* _Dataset section_:
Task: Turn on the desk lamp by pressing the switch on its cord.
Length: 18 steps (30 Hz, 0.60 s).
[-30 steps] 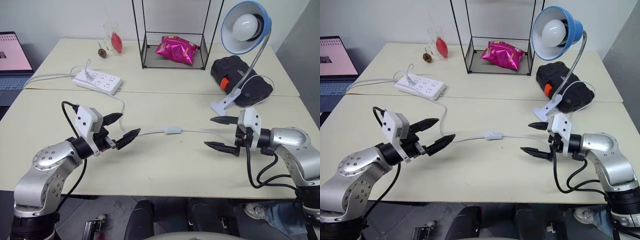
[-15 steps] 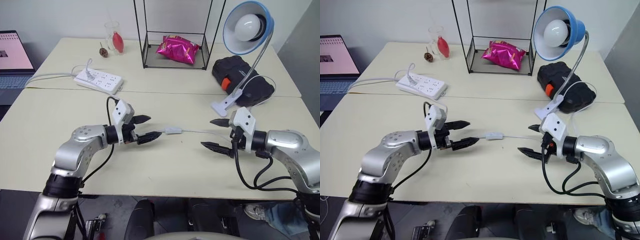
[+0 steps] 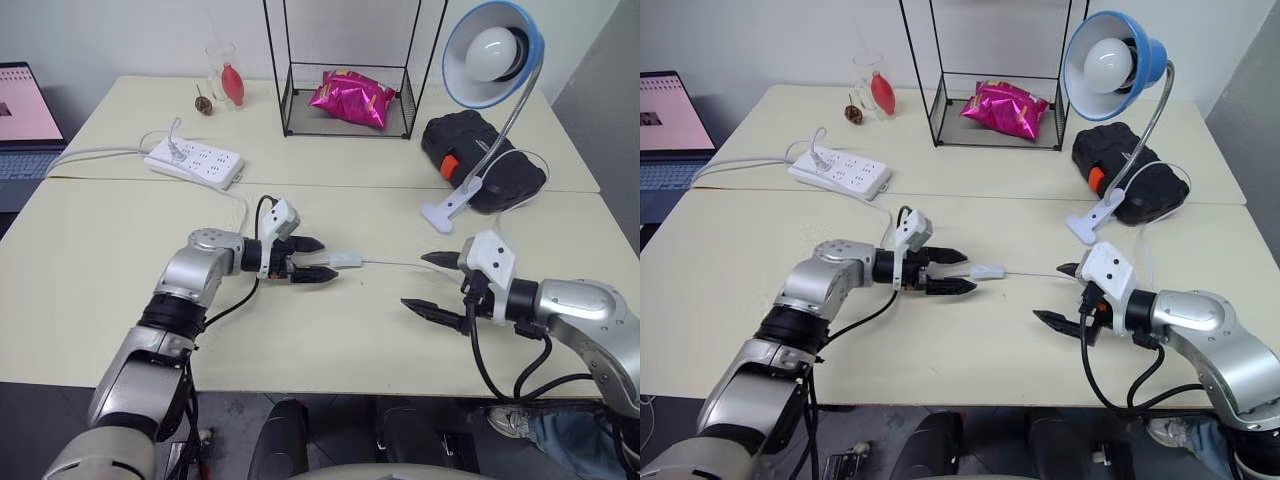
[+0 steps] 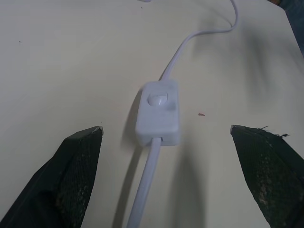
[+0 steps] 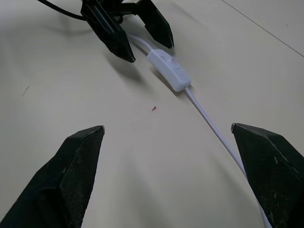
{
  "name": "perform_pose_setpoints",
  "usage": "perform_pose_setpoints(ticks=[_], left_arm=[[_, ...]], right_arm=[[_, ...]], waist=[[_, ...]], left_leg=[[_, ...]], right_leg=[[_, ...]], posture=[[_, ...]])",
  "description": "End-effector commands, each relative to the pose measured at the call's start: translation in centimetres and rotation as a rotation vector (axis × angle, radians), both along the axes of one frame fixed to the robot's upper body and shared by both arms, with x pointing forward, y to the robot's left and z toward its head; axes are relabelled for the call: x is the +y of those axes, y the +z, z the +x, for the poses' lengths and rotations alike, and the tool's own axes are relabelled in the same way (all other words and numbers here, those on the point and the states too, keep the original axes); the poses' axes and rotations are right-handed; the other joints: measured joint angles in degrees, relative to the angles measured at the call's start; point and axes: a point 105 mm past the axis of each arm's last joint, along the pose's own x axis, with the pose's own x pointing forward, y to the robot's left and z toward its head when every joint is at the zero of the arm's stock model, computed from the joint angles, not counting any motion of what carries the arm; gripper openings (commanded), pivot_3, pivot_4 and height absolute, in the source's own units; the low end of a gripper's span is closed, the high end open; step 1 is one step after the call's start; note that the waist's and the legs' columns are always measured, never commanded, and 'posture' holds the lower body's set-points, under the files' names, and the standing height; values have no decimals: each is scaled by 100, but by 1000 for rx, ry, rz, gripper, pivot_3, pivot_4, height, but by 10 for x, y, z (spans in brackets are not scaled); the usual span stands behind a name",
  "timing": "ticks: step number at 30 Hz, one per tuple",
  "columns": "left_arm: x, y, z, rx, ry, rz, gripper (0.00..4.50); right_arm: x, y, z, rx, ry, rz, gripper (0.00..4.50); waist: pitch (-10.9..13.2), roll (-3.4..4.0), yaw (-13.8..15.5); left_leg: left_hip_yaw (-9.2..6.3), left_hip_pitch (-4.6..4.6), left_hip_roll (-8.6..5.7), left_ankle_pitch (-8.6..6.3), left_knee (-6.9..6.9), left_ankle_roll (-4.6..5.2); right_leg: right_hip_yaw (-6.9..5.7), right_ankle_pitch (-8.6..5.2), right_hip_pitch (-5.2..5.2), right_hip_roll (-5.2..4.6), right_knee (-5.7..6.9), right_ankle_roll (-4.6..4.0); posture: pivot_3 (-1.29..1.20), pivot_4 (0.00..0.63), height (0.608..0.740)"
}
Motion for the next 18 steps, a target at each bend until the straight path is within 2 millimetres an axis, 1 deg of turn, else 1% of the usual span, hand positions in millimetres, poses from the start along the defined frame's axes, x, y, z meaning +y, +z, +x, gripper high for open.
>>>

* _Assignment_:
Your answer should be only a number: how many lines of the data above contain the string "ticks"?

* _Solution to this task_:
2